WeWork declined to speak about when the company's initial public offering will go forward.
Both The New York Times and The Wall Street Journal wrote that cashing out large blocks of shares before an IPO is frowned upon as it can signify a lack of confidence in the company. But the source speaking to GlobeSt.com asserts the debt Neumann has taken on supports his belief in WeWork.
WeWork has faced scrutiny for its continued operations that are losing money while pursuing its global expansion. In May, The New York Times reported it lost $264 million in Q1 2019. But its revenue for the same quarter hit $728.3 million that was more than twice the figure from last year.
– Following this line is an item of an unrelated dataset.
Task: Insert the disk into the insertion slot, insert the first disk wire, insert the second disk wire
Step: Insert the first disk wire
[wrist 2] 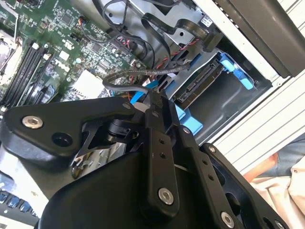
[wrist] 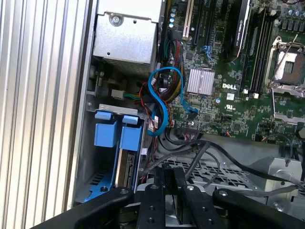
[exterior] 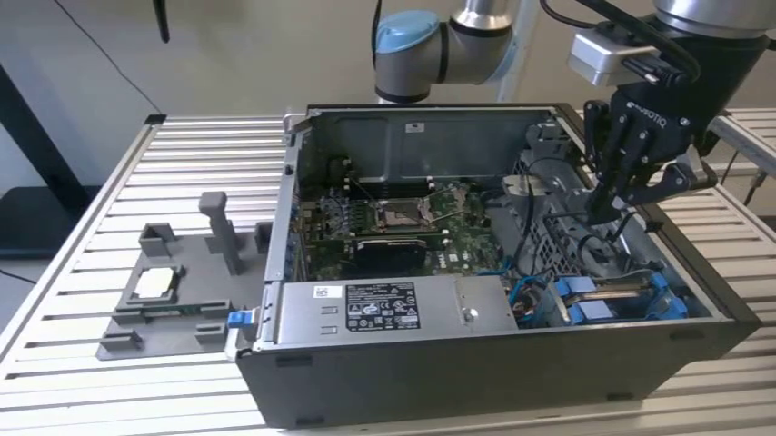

Some analysts caution against companies ringing up bloated debt, where others note several successful companies particularly in the tech industry, such as DropBox, Uber and Spotify were in the red prior to their IPOs.
The Wall Street Journal reported that WeWork paid rent of more than $37 million to an unnamed “principal stockholder.” This drew heavy criticism of a conflict of interests with the CEO owning properties that house WeWork tenants. The WSJ had reported on the issue in January, and a WeWork spokesperson informed GlobeSt.com that all of the properties in question which Neumann owned had been approved by the board. In May, WeWork announced it was creating a $2.9 billion fund called ARK to buy stakes in the buildings it leases.
Last month in an article “The I in We,” New York Magazine reported that Neumann had said he would sell the properties generating controversy to ARK at cost.